Je veux que cela réussisse. Ne serait-ce que pour le léger regain de moral qu’il pourrait générer à un moment où même des militants chevronnés comme moi sont devenus apathiques ou se sont éloignés du combat pour se regrouper. Malgré le fait que les critiques soient régulièrement qualifiés de cyniques (avec une certaine justification), ce sont des décennies de résultats désastreux en matière de réduction des risques en Écosse qui alimentent ce scepticisme.
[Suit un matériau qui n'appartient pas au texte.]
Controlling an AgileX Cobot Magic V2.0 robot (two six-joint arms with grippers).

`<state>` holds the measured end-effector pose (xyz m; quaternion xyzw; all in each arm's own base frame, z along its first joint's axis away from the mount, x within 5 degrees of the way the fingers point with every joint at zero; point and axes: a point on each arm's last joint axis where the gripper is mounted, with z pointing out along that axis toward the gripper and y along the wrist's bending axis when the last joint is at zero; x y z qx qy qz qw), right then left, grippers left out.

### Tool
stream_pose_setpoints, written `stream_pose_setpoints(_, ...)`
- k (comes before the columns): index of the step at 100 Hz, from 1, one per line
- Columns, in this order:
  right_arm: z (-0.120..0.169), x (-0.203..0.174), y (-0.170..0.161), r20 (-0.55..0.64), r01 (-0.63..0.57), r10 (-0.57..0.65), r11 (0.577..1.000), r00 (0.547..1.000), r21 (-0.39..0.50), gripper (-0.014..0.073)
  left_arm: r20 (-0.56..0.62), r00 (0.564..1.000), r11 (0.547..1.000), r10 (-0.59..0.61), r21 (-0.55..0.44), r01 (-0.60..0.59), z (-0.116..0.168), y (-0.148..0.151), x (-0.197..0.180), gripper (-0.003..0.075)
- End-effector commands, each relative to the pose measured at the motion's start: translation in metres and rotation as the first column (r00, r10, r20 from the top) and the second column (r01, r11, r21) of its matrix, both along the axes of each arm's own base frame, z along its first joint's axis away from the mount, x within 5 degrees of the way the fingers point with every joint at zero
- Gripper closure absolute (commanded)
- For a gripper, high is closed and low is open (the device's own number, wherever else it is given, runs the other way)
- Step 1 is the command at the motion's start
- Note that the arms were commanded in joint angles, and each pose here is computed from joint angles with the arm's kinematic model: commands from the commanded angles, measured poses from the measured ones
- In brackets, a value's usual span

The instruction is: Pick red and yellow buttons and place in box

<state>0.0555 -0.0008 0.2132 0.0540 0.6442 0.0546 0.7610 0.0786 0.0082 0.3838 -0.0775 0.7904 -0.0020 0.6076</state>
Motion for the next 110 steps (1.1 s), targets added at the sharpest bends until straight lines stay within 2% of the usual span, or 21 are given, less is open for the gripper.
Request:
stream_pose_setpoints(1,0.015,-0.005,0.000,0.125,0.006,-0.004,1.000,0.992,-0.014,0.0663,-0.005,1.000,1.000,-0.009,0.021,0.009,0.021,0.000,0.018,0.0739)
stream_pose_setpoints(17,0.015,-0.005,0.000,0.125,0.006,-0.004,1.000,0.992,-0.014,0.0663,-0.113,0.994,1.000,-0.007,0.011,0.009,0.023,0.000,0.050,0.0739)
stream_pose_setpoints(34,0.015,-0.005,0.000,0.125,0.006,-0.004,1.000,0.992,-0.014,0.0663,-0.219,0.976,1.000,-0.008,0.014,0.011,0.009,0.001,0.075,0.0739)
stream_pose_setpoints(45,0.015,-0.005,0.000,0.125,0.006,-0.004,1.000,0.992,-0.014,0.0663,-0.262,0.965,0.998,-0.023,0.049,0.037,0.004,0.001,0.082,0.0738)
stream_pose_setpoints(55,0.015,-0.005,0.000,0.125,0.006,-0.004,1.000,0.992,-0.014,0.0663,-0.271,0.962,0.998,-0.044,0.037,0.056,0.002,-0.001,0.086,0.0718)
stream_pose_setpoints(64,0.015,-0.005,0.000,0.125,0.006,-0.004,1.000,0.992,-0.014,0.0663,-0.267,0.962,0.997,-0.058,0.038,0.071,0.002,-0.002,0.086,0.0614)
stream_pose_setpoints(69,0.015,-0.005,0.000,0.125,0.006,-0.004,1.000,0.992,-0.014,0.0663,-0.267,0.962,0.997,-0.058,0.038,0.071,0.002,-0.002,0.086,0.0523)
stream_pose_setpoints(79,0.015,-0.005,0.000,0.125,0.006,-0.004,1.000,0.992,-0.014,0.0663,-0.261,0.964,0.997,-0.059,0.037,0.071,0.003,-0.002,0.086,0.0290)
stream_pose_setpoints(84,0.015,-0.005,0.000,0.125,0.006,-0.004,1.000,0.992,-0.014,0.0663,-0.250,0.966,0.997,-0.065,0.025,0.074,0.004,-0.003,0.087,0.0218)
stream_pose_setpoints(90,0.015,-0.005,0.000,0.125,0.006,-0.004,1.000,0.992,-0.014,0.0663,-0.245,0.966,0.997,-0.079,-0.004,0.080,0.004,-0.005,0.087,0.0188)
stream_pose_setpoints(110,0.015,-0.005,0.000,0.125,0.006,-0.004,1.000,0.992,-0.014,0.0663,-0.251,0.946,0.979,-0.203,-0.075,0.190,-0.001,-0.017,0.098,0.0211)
Le problème n’est pas la réduction des risques en tant que philosophie, c’est la manière fragmentée et tardive dont l’Écosse met en œuvre ces politiques. Nous jouons toujours à rattraper le temps perdu tout en faisant face aux conséquences d’erreurs non forcées comme la réduction de la prescription de benzodiazépines sûres (qui a entraîné une demande pour le Valium mortel de la rue) ou la réduction des financements pour des services qui sauvent manifestement des vies. Cela a été la norme depuis l’introduction du premier programme de méthadone comme traitement dans les années 90 et cela reste le traitement prédominant pour la dépendance à l’héroïne malgré son apparition sur environ la moitié de tous les certificats de décès liés à la drogue depuis le début des enregistrements. 
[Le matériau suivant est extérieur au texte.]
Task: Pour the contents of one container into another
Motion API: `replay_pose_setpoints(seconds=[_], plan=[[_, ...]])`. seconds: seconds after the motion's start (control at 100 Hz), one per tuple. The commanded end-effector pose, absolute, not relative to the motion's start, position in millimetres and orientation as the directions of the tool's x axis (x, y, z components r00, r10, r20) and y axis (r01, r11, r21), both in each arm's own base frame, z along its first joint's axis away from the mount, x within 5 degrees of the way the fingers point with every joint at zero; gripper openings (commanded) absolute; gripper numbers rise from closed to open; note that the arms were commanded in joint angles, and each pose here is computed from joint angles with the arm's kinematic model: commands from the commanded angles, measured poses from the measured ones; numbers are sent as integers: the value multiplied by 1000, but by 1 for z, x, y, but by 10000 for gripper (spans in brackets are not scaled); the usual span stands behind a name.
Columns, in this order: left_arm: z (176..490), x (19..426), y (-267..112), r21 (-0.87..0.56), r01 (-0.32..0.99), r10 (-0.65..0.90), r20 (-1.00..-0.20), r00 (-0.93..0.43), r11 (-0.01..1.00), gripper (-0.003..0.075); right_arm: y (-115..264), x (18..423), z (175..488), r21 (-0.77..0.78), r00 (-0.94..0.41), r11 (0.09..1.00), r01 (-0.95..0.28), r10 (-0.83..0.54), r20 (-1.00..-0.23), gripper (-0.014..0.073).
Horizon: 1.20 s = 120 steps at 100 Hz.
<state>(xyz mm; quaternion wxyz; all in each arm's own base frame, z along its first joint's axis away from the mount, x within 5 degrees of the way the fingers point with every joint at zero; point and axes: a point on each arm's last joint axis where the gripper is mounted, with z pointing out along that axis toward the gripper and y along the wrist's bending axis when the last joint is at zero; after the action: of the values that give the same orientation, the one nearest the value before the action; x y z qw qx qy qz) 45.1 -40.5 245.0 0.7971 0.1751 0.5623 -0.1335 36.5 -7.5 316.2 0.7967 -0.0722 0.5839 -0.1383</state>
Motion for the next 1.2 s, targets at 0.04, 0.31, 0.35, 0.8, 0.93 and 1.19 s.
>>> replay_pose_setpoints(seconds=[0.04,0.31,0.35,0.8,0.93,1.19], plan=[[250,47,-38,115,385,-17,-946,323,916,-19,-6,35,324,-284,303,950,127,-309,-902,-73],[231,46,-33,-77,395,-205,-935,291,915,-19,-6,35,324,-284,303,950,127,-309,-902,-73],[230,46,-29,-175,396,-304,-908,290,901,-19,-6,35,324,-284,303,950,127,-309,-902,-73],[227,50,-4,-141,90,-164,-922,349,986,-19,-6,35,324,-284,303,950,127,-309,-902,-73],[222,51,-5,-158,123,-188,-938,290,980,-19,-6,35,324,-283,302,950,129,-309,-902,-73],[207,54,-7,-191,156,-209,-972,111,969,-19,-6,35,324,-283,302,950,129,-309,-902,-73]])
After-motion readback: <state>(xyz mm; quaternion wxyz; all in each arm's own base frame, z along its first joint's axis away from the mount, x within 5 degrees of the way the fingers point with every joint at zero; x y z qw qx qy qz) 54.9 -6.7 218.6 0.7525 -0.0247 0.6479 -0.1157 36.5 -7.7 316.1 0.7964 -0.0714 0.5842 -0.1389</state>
Près de 40 ans plus tard, avec des décès liés à la drogue maintenant plusieurs fois plus élevés qu’à ces débuts, la réduction des risques reste le seul véritable outil dans la boîte à outils de la politique antidrogue en Écosse — un choix politique et non pas une imposition de Westminster. Le projet de salle de consommation sécurisée doit être considéré dans ce contexte plus large. Plutôt qu’une rupture nette offrant quelque chose de nouveau, c’est la dernière itération de la même idée que nous avons déjà vue, et pourtant, pour une raison quelconque, nous sommes encouragés à attendre des résultats différents. Des rumeurs de personnel quittant après les formations, une équipe de direction défensive peu disposée à aborder des questions difficiles, et le fait que le SDCR faisait encore de la publicité pour des postes vacants aussi récemment qu’à la mi-septembre (un mois avant son ouverture prévue), suggèrent à ce cynique endurci des problèmes plus profonds derrière le retard que les vérifications de sécurité du bâtiment citées.

Si les innombrables initiatives accrocheuses que nous avons vues au cours de la dernière décennie — alors que les décès ont atteint des niveaux intolérables — sont un quelconque indicateur, cela pourrait marquer encore un autre gadget de réduction des risques luttant avant même de commencer. J’espère avoir tort, mais tout cela ressemble à un récit familier et à une histoire qui raconte la véritable crise de la drogue en Écosse.


Darren McGarvey is a Scottish hip hop artist and social commentator. In 2018, his book Poverty Safari won the Orwell Prize and his new book The Social Distance Between Us (Ebury Press) is out on 16th June.